If you aren’t really a nerfed coder, I recommend using Text Razor instead of the other services since they would require you to adopt their API within a coding environment.
If you are looking for more inspiration, here are some ideas to level up your NLP game in SEO with Python:
🦊 Identify entities and audit sentiment using Python on landing or product pages
🦊 Conduct entity research powered by NLP using tokenization techniques
🦊 Run an Entity-based competitor analysis with Google NLP API
What is NLP in SEO
NLP is a crucial aspect of SEO, as it helps optimize website content to match how people search and ensures search engines understand the content. By applying NLP principles in entity-based research, content creation, and on-page optimization, websites can improve visibility, relevance, and user experience in search engine results.

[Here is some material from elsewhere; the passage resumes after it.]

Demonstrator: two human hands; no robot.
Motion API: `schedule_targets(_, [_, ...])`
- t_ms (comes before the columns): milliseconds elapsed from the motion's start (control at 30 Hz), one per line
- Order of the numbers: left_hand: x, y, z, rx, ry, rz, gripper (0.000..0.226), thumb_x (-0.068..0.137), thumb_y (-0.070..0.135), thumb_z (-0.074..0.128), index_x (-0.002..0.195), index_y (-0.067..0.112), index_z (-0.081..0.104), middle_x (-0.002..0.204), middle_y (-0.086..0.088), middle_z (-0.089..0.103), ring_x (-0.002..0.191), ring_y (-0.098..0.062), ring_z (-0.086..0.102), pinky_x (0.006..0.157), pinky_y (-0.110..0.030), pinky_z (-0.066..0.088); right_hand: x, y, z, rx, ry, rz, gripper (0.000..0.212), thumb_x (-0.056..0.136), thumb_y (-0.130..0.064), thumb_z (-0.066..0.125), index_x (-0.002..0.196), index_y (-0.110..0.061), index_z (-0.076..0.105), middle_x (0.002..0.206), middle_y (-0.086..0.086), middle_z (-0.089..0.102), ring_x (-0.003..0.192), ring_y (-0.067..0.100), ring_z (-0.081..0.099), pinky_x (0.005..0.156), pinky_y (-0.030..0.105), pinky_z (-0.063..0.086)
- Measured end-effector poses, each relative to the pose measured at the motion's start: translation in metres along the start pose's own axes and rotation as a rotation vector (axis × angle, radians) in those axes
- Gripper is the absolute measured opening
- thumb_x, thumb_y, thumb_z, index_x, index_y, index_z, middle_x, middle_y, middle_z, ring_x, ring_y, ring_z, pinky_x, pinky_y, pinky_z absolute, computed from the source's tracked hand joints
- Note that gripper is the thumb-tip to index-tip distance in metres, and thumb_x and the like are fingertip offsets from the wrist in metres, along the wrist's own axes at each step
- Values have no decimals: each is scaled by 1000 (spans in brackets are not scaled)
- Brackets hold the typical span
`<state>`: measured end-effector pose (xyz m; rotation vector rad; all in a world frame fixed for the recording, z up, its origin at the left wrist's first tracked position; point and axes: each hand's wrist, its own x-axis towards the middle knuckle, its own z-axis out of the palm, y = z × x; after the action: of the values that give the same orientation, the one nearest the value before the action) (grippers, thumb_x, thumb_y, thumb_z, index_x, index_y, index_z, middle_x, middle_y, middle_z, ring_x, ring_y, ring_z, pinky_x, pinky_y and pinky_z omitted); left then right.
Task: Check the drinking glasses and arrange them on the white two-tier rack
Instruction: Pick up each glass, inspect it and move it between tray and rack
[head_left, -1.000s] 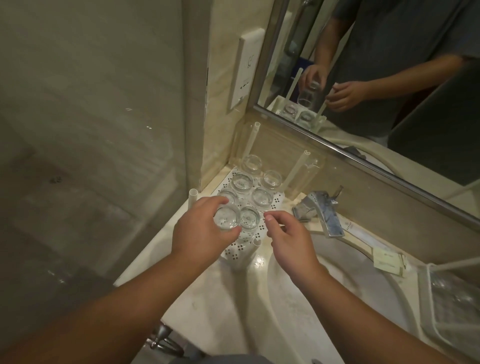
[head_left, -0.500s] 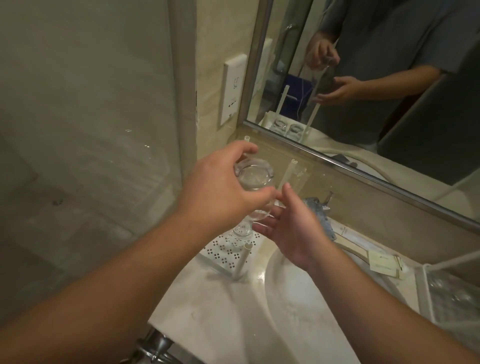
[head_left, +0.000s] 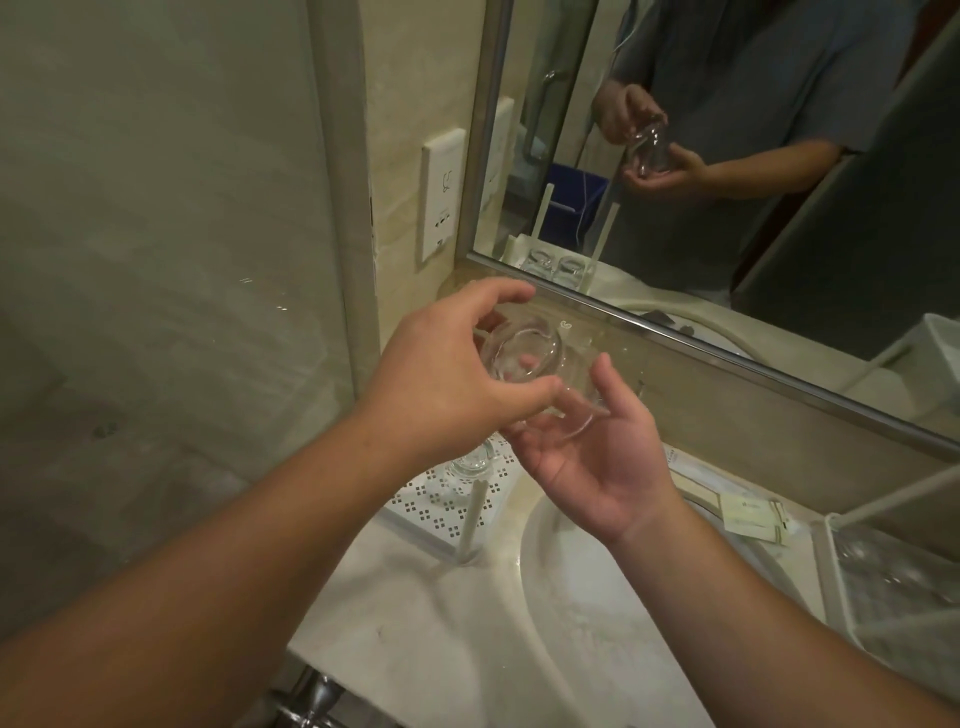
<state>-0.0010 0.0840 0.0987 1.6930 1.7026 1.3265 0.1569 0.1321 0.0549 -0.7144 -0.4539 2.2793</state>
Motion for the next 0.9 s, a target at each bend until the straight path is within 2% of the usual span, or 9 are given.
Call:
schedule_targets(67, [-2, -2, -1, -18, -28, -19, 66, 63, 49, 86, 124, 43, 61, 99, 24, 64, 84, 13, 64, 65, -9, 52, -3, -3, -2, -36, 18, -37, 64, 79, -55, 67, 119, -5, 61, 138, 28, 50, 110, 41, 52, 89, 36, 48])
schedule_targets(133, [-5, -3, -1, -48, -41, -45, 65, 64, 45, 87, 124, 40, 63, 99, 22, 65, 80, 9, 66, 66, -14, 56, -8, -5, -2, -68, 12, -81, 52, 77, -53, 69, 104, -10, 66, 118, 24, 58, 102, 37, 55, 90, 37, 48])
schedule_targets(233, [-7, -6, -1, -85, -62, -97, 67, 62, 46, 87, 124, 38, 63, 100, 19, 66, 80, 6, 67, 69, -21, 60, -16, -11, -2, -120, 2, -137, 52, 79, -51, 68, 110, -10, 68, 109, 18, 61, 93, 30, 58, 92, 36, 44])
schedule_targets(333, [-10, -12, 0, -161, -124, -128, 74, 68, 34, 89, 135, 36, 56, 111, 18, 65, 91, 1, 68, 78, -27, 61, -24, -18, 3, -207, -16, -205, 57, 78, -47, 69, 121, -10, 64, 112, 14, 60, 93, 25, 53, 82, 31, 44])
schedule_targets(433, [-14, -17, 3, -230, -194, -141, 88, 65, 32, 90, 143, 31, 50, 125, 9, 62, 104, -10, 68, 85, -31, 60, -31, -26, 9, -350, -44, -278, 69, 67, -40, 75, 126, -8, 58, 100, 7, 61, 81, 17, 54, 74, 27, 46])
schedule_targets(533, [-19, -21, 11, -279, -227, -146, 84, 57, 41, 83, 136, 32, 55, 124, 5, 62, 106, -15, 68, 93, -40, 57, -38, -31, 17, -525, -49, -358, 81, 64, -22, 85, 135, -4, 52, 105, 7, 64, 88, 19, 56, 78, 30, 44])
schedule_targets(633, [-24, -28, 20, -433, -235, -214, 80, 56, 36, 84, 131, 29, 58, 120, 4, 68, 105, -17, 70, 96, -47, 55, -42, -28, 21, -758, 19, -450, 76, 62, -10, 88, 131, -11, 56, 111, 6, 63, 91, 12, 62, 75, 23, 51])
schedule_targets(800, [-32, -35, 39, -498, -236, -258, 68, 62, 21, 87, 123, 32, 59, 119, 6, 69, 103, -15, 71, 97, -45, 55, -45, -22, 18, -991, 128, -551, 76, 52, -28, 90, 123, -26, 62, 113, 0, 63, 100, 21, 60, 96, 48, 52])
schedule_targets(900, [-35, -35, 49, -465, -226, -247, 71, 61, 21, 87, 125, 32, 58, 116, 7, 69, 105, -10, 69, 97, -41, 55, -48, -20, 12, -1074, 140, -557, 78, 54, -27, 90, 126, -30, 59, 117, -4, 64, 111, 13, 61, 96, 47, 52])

How does NLP enhance search engine results?
NLP improves search engine results by understanding the meaning and context of search queries. It enables search engines to interpret user intent, consider synonyms, and deliver personalized and relevant results. This shift towards NLP-based search offers a more intuitive and user-friendly search experience, allowing users to express queries naturally and conversationally.
How is NLP Used in Google Search?
Google uses NLP to enhance search results in multiple ways. It identifies entities in search queries, understands query intent, and personalizes results based on user preferences. NLP can recognize entities like “the president of the United States” and generate featured snippets, concise summaries displayed at the top of search results.
What tools can be used for NLP in SEO?
The official Google NLP API, although commonly recommended, is a demo trained on outdated and small datasets. For better results, consider using advanced and free NLP tools such as Dandelion, Text Razor, or spaCy. These tools can be trained with new texts and provide improved performance in measuring entity significance and other NLP tasks important for SEO.